Oversell page-builder-only experience for dev roles
If your work is mostly Elementor or Divi and the job wants custom theme development, be honest — and lead with any PHP, child theme, or custom CSS/JS work you actually did.
Ignore security and updates
One line about following WordPress coding standards, escaping output, or managing update cadences signals professionalism. Clients and employers lose sleep over hacked sites.
Bullets: weak vs strong (quick rewrites)
- Weak: "Built WordPress websites for clients." → Strong: "Shipped 20+ marketing and brochure sites on a shared block theme, standardizing components and cutting build time 30% per project."
- Weak: "Worked with WooCommerce." → Strong: "Customized checkout and subscription flows for a 3.2K-SKU store, raising completed orders 12% after cart UX fixes and payment gateway testing."
- Weak: "Knowledge of PHP and MySQL." → Strong: "Refactored legacy plugin data layer to use prepared statements and transients, reducing admin query load 45% on high-traffic archives."
- Weak: "Fixed bugs and updated plugins." → Strong: "Owned monthly security and core updates across 40 managed sites with zero critical incidents over 14 months."
ATS keywords worth including (when true)
Applicant tracking systems scan for overlap with the job description. Use these naturally in your summary, skills, and bullets — never as a hidden keyword block.
- WordPress, Gutenberg, block themes, full site editing (FSE), classic themes, child themes
- PHP, JavaScript, HTML5, CSS3, SCSS, React (block development)
- WooCommerce, Easy Digital Downloads, membership plugins, ACF, Custom Post Types UI
- REST API, WP-CLI, Composer, Git, Docker, Local WP, staging workflows
- Performance: caching (Redis, object cache), CDN, image optimization, Core Web Vitals
- Accessibility, responsive design, cross-browser testing, WordPress coding standards
Length, format, and portfolio in 2026
Most WordPress developers should keep the CV to one page until they have eight or more years of varied project leadership; two pages is fine for lead or architect roles with multiple product launches. Skip heavy graphics — many agencies run CVs through ATS before a human sees them. Put portfolio and GitHub in the header; make sure links work on mobile. Export PDF as FirstName-LastName-WordPress-Developer.pdf.
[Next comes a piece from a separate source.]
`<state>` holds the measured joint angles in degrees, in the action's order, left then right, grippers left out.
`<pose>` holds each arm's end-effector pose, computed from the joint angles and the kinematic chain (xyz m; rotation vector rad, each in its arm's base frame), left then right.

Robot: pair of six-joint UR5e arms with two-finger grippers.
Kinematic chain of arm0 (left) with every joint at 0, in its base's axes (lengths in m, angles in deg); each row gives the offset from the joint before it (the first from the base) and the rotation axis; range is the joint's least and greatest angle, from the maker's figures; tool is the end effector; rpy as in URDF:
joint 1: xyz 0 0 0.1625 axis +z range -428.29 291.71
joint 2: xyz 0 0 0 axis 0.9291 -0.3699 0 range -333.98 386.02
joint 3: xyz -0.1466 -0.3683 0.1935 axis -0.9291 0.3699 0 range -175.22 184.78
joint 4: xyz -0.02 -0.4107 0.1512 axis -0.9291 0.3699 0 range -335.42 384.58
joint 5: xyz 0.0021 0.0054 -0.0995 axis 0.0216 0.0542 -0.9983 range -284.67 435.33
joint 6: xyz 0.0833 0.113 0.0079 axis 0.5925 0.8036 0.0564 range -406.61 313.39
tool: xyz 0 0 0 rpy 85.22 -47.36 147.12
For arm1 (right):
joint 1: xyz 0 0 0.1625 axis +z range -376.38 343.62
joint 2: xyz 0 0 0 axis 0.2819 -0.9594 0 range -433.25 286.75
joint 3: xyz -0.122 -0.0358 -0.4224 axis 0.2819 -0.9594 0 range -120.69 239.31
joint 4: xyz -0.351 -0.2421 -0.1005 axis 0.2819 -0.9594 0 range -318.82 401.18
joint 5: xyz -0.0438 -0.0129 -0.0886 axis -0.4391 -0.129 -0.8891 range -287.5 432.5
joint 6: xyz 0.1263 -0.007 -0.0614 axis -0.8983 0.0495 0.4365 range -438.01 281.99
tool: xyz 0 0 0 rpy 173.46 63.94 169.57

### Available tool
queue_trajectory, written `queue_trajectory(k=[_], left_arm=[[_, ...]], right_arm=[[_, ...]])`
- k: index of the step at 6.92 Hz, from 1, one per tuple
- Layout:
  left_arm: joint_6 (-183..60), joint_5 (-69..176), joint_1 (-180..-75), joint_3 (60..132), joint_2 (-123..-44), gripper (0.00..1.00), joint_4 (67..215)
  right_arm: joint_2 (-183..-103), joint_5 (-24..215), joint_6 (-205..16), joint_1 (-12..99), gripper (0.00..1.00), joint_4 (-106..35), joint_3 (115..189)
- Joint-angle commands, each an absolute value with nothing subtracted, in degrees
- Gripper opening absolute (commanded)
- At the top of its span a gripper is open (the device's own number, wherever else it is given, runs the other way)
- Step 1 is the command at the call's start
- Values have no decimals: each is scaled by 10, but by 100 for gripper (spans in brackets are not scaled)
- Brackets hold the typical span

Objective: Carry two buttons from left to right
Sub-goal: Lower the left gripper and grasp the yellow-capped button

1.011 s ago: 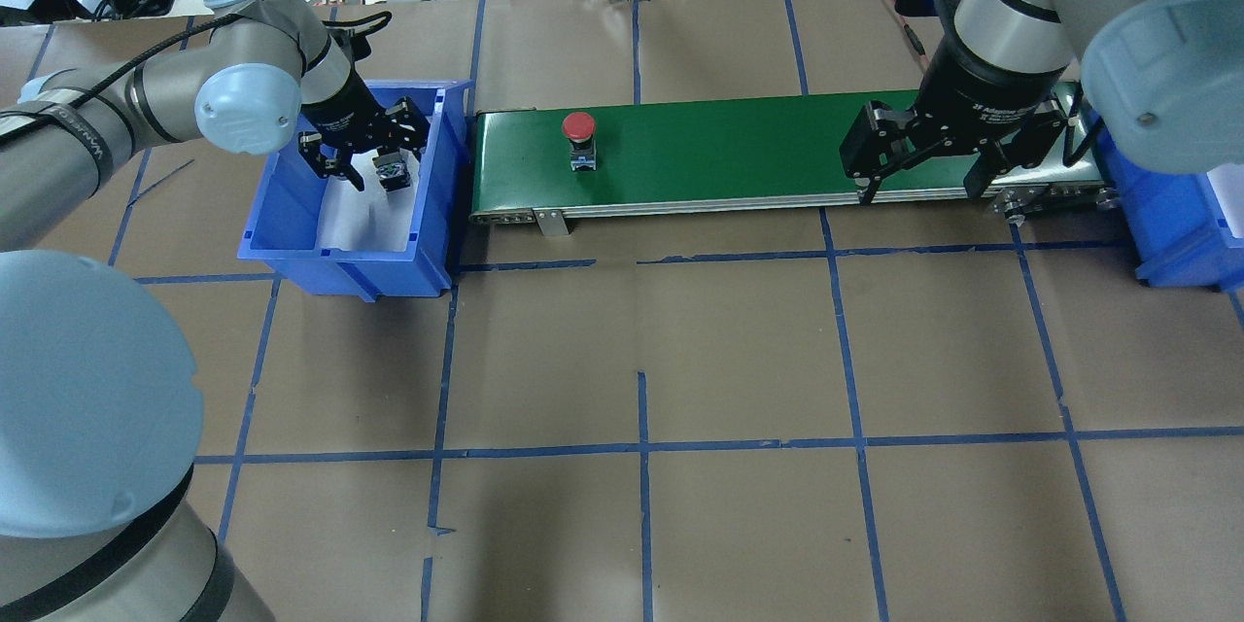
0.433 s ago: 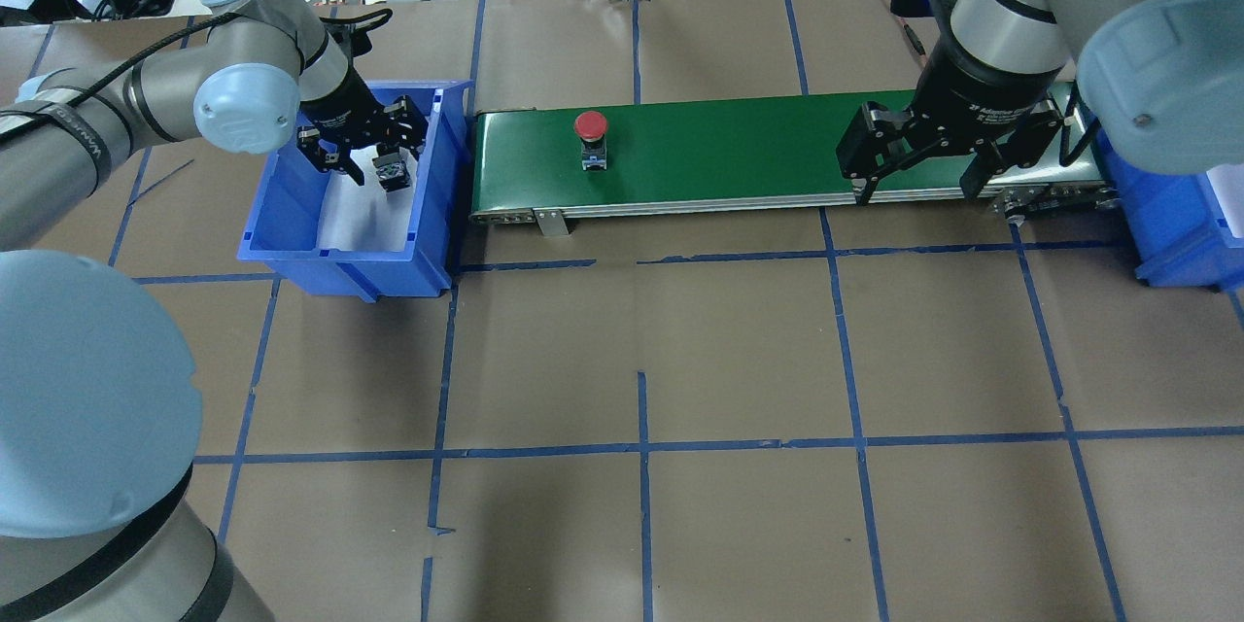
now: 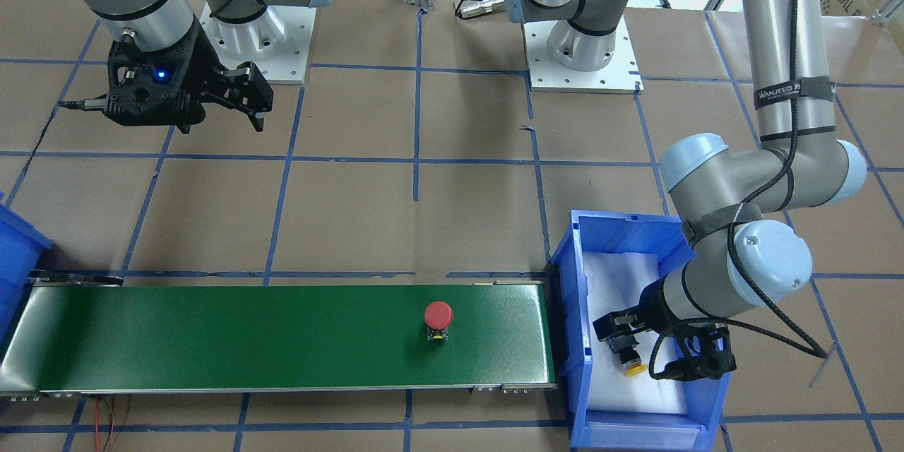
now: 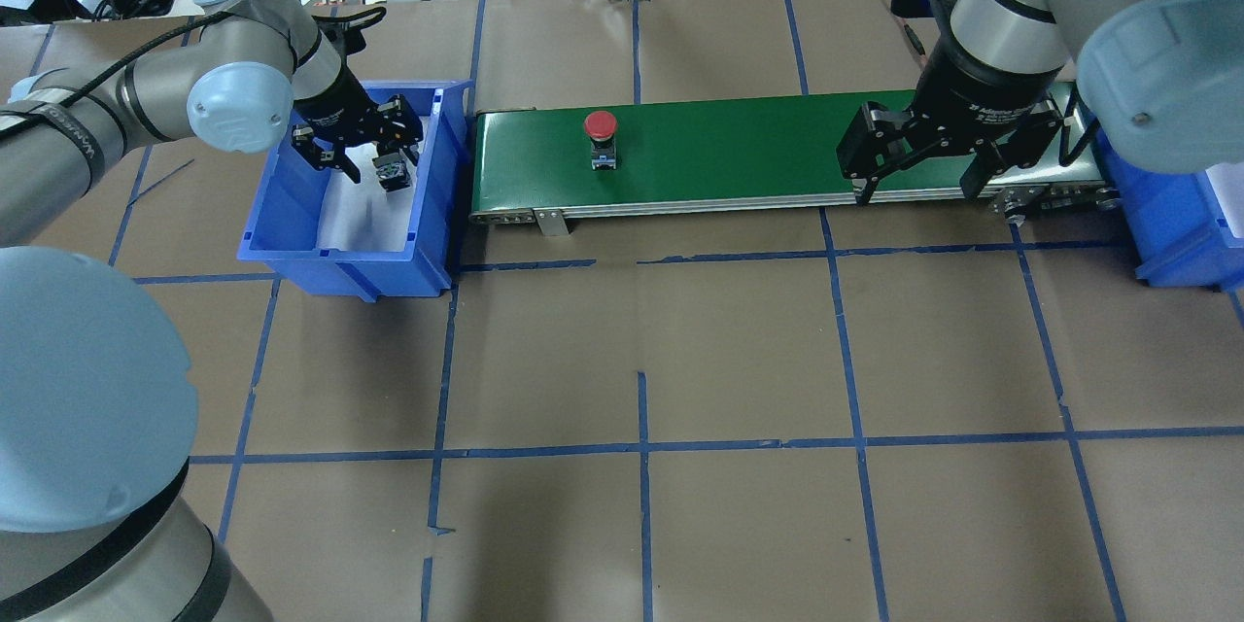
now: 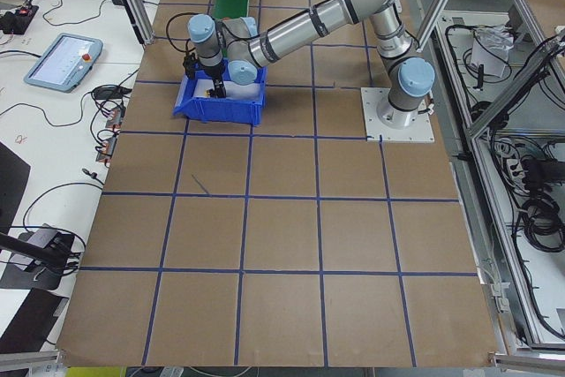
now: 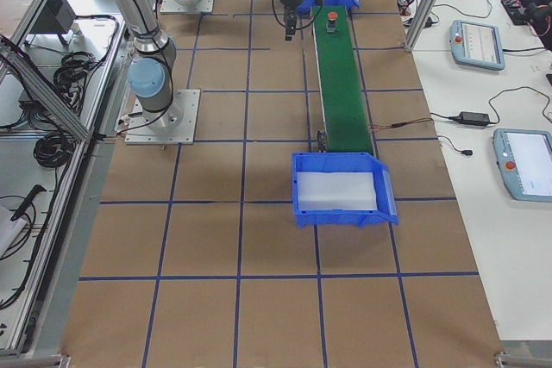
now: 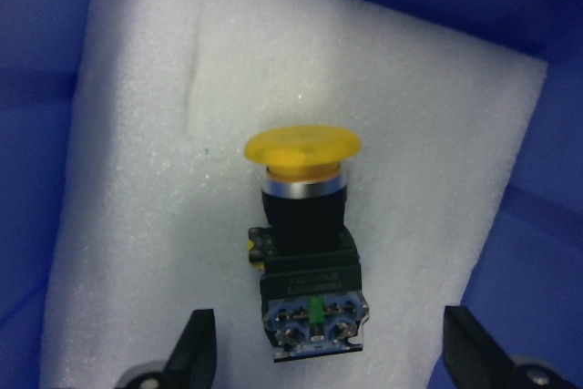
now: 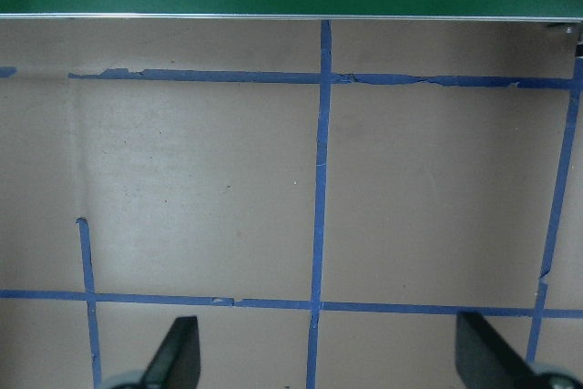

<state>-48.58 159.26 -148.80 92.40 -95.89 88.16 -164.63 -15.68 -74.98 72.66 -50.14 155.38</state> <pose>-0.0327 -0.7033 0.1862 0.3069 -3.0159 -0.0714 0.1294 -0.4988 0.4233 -0.0545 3.1059 0.0896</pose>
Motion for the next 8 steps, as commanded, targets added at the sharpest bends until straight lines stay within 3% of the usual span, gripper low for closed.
queue_trajectory(k=[1,3,6,8], left_arm=[[-485,1593,-1484,931,-960,82,879],[-485,1592,-1484,935,-962,60,860],[-485,1591,-1484,932,-969,51,858],[-481,1592,-1484,931,-957,36,860]], right_arm=[[-1647,-155,-750,727,100,-502,1554],[-1647,-154,-751,728,100,-505,1551],[-1647,-154,-752,729,100,-504,1553],[-1647,-154,-751,729,100,-504,1554]])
Checklist before you apply
- Summary states WordPress specialty, PHP/JS comfort, and years of experience.
- At least two roles (or client engagements) with bullets showing build, migration, or optimization work.
- Skills section mirrors the top keywords from the job post.
- Portfolio includes one e-commerce or complex site if you are applying to WooCommerce roles.
- No broken demo links — test every URL from an incognito window.
- Spelling: "WordPress" is always capital P — small details matter to WordPress shops.
“A WordPress developer CV should read like a case study index — each bullet is a project someone can ask you about in a technical screen.”
— EazyCV
Use the structure above as your outline, fill it with real launches and numbers, and keep the layout clean. The developers who get hired in 2026 are not the ones who list the most plugins — they are the ones who show maintainable code, reliable delivery, and sites that still perform six months after handoff.